Así pues, y según recoge María Digna Díaz, el día 31 de enero salieron de Madrid no tres, sino cuatro religiosas de la clase de de directoras: M. Presentación de María Arruego, M. Ramona Serrano, M. Consuelo de María Angulo y M. Sara Cabrerizo.

El día de Año Nuevo, con las que pudieron viajar, Francisco Javier de Irastorza y Loinaz, obispo de Ciudad Real, tal y como estaba previsto, celebró la Eucaristía y dejó reservado el Santísimo Sacramento, “pero no impuso la toquilla de postulante a la fundadora, María Teresa Medrano, porque su familia no querría asistir a la fiesta de inauguración. El desacuerdo propició una nueva celebración para el 7 de enero, en que le fue impuesta la toquilla a Teresa Medrano, cuando rondaba ya los cuarenta y cinco años de edad, aunque, al parecer, la Madre General la veía tan joven que le rebajó tres años en su edad”, sigue contando la historiadora María Digna Díaz.

La ciudarrealeña Teresa Medrano vistió el hábito de la Congregación, también en Ciudad Real, el 26 de julio de aquel mismo año, con el nombre de María del Prado. Hizo sus primeros votos en Madrid el 31 de julio de 1920 y emitió la profesión perpetua también en la fiesta de San Ignacio en el año 1925. El mismo día que se cumplían 31 años de sus pertenencia a la Congregación, y en su misma casa de Ciudad Real, falleció, era el 7 de enero de 1949.

“Una laguna de catorce largos meses en las crónicas de la comunidad impiden conocer detalles de su etapa final, de su oblación definitiva a la llamada del Serño y de cómo vivió la comunidad de Ciudad Real su despedida”, termina María Digna Díaz su relato sobre la fundación de la Congregación de las Religiosas de María Inmaculada en la capital.

La casa se quemó casi entera en 1942

El edificio donde actualmente se encuentra la comunidad de Religiosas de María Inmaculada, en la calle Caballeros, no es el original. Según explica la hermana María Dolores Sueiras, la casa original, que era propiedad de los padres de Teresa Medrano Rosales, sufrió un incendio en 1942 que la destruyó en gran parte. Sí se conservan la puerta original, de madera con dos grandes escudos heráldicos, que actualmente es la puerta de la iglesia, y el patio interior.

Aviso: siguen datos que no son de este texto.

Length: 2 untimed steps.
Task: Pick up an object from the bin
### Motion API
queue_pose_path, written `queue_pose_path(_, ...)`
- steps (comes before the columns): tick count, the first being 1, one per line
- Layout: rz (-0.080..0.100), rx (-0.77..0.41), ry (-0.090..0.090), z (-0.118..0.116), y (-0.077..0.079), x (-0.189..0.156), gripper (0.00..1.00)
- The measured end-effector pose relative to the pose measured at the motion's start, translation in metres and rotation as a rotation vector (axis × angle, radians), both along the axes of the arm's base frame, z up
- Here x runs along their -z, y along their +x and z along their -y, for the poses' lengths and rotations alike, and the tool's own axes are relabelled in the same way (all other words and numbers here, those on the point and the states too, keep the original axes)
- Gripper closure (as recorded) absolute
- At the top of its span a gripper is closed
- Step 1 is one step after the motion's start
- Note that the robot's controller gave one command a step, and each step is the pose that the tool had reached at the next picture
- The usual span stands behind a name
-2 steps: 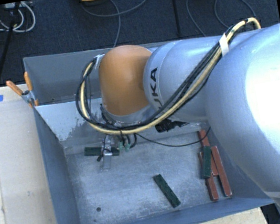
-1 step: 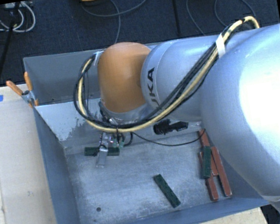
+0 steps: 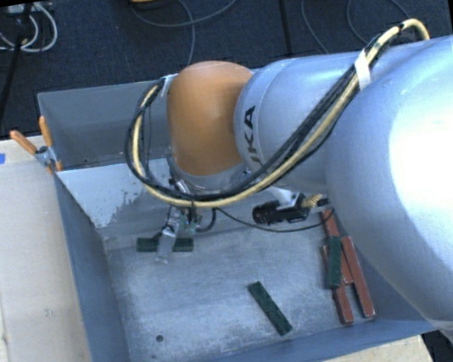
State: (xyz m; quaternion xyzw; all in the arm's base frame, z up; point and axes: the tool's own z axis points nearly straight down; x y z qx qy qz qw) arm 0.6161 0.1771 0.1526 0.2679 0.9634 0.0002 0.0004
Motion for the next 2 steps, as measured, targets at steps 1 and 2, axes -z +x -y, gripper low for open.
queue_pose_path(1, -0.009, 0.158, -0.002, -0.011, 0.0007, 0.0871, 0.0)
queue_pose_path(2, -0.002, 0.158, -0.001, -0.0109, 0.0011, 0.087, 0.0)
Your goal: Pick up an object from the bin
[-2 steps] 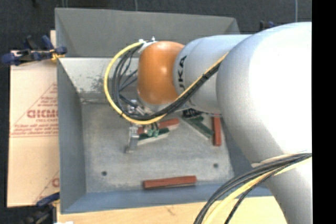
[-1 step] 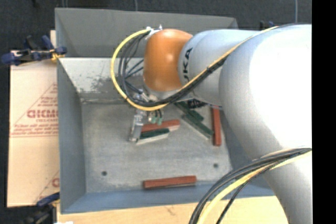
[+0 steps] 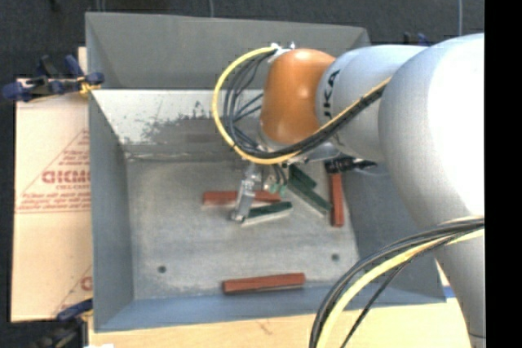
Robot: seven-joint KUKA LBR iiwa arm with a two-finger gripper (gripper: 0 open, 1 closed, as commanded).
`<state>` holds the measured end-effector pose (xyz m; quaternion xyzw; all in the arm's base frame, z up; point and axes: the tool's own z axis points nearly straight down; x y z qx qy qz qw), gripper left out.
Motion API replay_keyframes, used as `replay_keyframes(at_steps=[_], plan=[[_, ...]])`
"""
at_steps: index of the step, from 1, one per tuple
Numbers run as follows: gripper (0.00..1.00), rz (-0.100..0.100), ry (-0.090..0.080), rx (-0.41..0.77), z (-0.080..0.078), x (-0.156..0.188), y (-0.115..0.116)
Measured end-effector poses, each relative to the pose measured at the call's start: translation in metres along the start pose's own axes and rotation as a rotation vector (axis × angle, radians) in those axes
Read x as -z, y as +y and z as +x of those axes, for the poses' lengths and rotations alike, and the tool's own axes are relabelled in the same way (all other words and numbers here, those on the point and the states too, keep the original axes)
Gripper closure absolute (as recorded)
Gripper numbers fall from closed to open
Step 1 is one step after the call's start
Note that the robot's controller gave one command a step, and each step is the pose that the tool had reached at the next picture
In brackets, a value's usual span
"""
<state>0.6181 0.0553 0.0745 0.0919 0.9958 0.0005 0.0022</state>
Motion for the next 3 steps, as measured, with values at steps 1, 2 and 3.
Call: replay_keyframes(at_steps=[1, 2, 3], plan=[[1.00, -0.002, -0.001, -0.084, -0.002, -0.003, 0.053], [1.00, -0.002, -0.001, -0.084, -0.002, -0.003, 0.053], [1.00, -0.002, -0.008, -0.118, -0.007, 0.150, 0.021]])
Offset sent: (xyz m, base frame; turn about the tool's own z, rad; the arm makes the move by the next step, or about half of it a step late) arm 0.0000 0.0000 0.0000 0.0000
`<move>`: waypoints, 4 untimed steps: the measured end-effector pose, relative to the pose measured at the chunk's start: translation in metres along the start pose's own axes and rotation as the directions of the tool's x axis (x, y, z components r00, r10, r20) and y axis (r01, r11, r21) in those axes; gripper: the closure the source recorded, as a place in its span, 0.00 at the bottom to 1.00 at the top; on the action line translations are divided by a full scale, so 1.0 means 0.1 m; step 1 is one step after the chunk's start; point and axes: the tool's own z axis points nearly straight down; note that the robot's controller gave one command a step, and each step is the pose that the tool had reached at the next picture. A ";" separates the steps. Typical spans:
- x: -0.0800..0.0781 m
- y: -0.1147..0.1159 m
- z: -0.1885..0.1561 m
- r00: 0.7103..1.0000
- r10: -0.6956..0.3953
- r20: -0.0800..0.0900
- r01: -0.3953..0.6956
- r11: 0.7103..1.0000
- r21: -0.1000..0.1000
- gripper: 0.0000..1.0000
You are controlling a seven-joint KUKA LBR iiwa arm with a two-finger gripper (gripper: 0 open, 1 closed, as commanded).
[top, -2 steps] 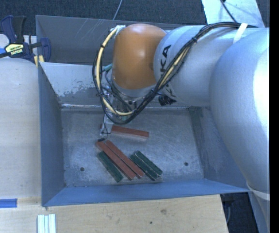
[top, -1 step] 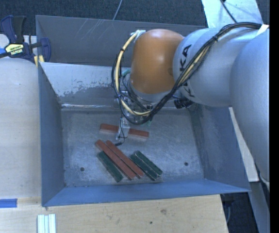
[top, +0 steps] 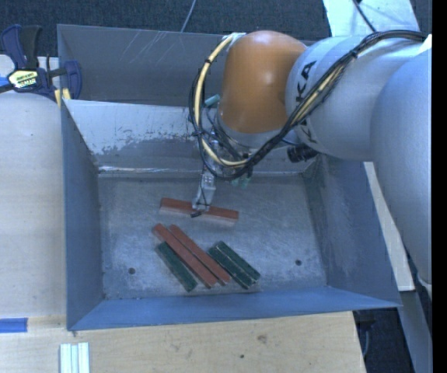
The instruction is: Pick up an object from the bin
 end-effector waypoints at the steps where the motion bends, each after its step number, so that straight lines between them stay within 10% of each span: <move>1: 0.06 -0.10 0.77 0.999 0.053 -0.010 -0.053 0.999 0.002 0.00; 2: -0.05 -0.14 0.71 0.997 0.072 0.001 -0.072 0.997 -0.002 1.00; 4: -0.04 -0.14 0.68 0.997 0.073 -0.002 -0.073 0.997 -0.001 1.00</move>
Offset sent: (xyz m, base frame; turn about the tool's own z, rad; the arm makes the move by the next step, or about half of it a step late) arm 0.0012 -0.0146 -0.0725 0.0738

Sueiras añade que la acogida por parte de la ciudad a la nueva congregación fue extraordinaria. “Entonces había mucha pobreza y la comunidad ofrecía a las mujeres de toda la provincia un internado donde formarse, enfocado al servicio doméstico, donde se instruían en la doctrina cristiana, donde aprendían a leer y escribir, recibían clases de urbanidad… Por aquí han pasado miles de chicas de toda la provincia en estos cien años”, añade.

Muchas vocaciones

Esta labor incansable de dignificación del servicio doméstico, primero, y de formación en la dimensión laboral y social, ha tenido también importantes frutos para la Congregación ciudarrealeña ya que de entre estas mujeres han surgido muchas vocaciones.

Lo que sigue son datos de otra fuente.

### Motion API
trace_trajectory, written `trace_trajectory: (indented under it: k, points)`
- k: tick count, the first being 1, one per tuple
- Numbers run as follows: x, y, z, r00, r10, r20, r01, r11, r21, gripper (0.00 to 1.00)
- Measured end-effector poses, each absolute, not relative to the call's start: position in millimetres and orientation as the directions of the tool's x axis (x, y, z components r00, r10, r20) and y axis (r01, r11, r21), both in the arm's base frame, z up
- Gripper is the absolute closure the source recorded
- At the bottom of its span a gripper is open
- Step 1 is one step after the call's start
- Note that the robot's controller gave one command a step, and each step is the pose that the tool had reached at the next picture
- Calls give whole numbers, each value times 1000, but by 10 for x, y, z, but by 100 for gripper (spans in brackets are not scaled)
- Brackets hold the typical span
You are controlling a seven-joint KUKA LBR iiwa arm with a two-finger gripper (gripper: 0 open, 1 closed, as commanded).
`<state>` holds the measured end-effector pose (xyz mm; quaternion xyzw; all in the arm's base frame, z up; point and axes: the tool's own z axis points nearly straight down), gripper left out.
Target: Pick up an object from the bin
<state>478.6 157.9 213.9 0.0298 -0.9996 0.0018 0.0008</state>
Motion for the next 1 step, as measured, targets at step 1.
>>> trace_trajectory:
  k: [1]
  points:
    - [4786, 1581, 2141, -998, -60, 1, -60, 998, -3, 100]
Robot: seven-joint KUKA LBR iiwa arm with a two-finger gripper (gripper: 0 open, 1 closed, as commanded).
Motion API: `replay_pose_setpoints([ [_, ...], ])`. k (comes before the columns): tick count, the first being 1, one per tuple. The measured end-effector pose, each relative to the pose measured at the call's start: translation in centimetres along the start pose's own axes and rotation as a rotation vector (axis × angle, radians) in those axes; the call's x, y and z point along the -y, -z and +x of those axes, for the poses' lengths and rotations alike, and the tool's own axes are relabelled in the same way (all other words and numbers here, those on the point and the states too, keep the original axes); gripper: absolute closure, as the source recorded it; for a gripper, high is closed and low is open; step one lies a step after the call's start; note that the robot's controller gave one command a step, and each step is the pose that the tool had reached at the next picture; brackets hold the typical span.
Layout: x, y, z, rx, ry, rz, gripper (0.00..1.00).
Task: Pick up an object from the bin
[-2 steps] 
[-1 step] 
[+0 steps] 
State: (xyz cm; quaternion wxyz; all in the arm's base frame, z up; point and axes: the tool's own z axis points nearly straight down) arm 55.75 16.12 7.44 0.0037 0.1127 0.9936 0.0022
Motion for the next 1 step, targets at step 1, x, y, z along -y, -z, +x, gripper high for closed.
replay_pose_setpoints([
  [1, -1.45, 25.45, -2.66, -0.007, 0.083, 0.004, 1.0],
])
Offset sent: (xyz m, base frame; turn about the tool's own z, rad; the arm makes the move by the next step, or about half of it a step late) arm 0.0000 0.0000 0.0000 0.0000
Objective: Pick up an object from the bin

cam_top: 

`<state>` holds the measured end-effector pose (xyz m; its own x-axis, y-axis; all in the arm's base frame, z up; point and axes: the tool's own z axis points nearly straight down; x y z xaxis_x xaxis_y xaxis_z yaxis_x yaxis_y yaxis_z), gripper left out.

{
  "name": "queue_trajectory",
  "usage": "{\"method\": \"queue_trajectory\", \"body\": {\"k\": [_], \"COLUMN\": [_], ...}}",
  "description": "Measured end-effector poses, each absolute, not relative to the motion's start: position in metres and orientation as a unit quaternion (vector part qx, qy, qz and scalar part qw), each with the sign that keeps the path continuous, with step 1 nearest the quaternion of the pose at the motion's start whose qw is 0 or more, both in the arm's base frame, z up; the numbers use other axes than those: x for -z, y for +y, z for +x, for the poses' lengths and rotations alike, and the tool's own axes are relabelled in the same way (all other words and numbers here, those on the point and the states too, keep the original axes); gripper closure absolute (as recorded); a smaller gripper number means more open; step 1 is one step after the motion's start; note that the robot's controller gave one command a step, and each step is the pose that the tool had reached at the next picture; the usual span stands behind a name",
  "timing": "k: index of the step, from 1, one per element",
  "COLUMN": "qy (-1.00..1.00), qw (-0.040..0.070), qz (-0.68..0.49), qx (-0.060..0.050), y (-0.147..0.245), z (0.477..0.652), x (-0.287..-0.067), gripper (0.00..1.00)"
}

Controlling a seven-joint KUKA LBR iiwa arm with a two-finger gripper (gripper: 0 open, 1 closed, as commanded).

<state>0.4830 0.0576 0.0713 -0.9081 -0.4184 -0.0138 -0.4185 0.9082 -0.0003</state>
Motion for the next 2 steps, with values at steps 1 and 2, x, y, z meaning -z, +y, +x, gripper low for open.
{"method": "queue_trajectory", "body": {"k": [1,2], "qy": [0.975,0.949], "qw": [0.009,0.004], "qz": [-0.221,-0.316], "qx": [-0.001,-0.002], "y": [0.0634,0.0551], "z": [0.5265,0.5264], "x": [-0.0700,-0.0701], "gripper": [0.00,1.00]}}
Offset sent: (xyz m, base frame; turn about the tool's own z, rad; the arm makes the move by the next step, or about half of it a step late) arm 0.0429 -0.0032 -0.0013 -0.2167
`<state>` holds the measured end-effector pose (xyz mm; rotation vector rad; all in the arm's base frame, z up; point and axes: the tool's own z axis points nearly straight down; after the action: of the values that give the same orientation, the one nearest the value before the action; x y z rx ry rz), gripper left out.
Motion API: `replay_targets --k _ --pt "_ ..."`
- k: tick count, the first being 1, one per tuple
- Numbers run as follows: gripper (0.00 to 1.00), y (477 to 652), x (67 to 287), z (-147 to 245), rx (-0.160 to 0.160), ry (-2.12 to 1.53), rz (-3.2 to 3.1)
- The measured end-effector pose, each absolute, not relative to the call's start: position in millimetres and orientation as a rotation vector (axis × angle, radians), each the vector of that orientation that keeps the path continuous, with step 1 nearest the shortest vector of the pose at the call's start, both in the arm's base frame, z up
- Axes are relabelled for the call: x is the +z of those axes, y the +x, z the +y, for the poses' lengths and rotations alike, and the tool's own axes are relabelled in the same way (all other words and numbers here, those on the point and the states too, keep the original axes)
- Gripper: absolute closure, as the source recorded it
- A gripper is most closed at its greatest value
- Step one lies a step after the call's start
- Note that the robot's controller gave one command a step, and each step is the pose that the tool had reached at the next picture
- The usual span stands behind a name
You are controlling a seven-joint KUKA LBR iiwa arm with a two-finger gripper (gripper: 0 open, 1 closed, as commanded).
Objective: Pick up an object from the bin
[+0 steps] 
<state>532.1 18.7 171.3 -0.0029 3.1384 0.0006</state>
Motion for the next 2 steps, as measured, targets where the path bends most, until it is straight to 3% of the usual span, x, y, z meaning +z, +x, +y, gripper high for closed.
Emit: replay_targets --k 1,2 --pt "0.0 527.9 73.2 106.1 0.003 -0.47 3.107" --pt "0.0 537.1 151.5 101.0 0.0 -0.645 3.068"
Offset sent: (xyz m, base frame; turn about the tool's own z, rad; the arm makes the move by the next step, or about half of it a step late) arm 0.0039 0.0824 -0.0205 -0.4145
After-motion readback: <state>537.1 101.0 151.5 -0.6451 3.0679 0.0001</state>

“Son muchas las hermanas de Ciudad Real que están repartidas por todo el mundo. Eucaristía Rodríguez Lozano, de Viso del Marqués, ya fallecida, una mujer heróica que vivió siempre en Melilla, hay dos más en París, Purificación Cañadillas, de Villarrubia de los Ojos, y María del Prado Plaza, de Ciudad Real. Ángela García, que es también de la provincia, está en Mali, y Blanca Herrera en México”, explica emocionada la hermana María Dolores Sueiras, quien asegura que son muchas más las manchegas que están viviendo su vocación lejos de su tierra natal.